▸ Exercise
Return the listing below in full, exactly.

▸ Dataset excerpt
....
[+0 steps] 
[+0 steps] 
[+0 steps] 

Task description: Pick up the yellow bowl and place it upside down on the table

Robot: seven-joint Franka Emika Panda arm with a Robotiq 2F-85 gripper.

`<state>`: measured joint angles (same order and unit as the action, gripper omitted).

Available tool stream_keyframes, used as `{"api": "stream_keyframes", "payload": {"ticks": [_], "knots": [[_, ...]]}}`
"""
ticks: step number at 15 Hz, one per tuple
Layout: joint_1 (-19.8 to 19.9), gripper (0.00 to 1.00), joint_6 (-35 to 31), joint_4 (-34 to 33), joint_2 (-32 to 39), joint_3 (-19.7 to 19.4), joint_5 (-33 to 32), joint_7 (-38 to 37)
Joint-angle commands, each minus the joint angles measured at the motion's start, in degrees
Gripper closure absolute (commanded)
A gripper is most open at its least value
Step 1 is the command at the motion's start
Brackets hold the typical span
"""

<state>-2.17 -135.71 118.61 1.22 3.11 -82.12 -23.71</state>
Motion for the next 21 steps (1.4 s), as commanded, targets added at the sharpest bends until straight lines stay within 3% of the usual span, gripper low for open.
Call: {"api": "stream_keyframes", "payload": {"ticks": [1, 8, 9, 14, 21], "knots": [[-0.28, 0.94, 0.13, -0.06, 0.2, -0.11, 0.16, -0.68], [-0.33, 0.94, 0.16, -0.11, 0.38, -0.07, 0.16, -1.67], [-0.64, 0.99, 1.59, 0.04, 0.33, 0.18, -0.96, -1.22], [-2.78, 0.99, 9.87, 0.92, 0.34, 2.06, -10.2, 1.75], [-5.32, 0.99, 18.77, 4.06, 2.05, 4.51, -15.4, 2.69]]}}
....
▸ Answer to this problem
[+0 steps] 
[+0 steps] 
[+0 steps] 

Task description: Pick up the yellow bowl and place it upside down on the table

Robot: seven-joint Franka Emika Panda arm with a Robotiq 2F-85 gripper.

`<state>`: measured joint angles (same order and unit as the action, gripper omitted).

Available tool stream_keyframes, used as `{"api": "stream_keyframes", "payload": {"ticks": [_], "knots": [[_, ...]]}}`
"""
ticks: step number at 15 Hz, one per tuple
Layout: joint_1 (-19.8 to 19.9), gripper (0.00 to 1.00), joint_6 (-35 to 31), joint_4 (-34 to 33), joint_2 (-32 to 39), joint_3 (-19.7 to 19.4), joint_5 (-33 to 32), joint_7 (-38 to 37)
Joint-angle commands, each minus the joint angles measured at the motion's start, in degrees
Gripper closure absolute (commanded)
A gripper is most open at its least value
Step 1 is the command at the motion's start
Brackets hold the typical span
"""

<state>-2.17 -135.71 118.61 1.22 3.11 -82.12 -23.71</state>
Motion for the next 21 steps (1.4 s), as commanded, targets added at the sharpest bends until straight lines stay within 3% of the usual span, gripper low for open.
Call: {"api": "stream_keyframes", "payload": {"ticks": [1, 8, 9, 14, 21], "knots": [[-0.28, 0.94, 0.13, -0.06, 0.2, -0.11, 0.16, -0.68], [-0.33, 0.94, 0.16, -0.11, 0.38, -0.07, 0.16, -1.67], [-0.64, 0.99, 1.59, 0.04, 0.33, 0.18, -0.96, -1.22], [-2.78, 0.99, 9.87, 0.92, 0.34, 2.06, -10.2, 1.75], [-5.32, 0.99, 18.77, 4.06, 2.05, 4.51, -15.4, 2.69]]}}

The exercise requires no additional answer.